══ Data segment ══

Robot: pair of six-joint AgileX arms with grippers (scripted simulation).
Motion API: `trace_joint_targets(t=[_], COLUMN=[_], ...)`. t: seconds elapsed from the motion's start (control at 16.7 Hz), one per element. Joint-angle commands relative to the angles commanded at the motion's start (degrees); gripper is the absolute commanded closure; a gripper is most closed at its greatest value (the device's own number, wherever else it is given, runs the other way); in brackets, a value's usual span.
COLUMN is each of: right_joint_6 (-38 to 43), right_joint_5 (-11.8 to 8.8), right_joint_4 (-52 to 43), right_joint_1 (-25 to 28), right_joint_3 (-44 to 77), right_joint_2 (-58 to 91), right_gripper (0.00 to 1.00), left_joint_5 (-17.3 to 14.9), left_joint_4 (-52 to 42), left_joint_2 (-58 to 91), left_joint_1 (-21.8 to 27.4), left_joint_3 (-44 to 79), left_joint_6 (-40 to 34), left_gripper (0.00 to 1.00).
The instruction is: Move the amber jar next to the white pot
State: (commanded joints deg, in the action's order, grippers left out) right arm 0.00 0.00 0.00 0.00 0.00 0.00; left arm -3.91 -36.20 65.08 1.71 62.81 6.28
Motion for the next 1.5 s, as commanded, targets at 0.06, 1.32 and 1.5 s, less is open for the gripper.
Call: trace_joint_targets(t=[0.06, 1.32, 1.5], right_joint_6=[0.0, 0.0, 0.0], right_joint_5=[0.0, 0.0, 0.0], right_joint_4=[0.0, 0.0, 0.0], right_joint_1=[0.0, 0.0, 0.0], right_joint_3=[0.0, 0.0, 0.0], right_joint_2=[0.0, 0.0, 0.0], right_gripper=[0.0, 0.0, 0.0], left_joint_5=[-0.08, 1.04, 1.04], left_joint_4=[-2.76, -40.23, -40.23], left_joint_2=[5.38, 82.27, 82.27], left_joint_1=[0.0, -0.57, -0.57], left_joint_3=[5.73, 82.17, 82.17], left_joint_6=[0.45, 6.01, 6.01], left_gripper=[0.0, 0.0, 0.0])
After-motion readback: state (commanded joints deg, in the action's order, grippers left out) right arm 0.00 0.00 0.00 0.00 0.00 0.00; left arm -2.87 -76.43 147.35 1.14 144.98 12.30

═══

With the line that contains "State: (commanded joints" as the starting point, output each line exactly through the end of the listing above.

State: (commanded joints deg, in the action's order, grippers left out) right arm 0.00 0.00 0.00 0.00 0.00 0.00; left arm -3.91 -36.20 65.08 1.71 62.81 6.28
Motion for the next 1.5 s, as commanded, targets at 0.06, 1.32 and 1.5 s, less is open for the gripper.
Call: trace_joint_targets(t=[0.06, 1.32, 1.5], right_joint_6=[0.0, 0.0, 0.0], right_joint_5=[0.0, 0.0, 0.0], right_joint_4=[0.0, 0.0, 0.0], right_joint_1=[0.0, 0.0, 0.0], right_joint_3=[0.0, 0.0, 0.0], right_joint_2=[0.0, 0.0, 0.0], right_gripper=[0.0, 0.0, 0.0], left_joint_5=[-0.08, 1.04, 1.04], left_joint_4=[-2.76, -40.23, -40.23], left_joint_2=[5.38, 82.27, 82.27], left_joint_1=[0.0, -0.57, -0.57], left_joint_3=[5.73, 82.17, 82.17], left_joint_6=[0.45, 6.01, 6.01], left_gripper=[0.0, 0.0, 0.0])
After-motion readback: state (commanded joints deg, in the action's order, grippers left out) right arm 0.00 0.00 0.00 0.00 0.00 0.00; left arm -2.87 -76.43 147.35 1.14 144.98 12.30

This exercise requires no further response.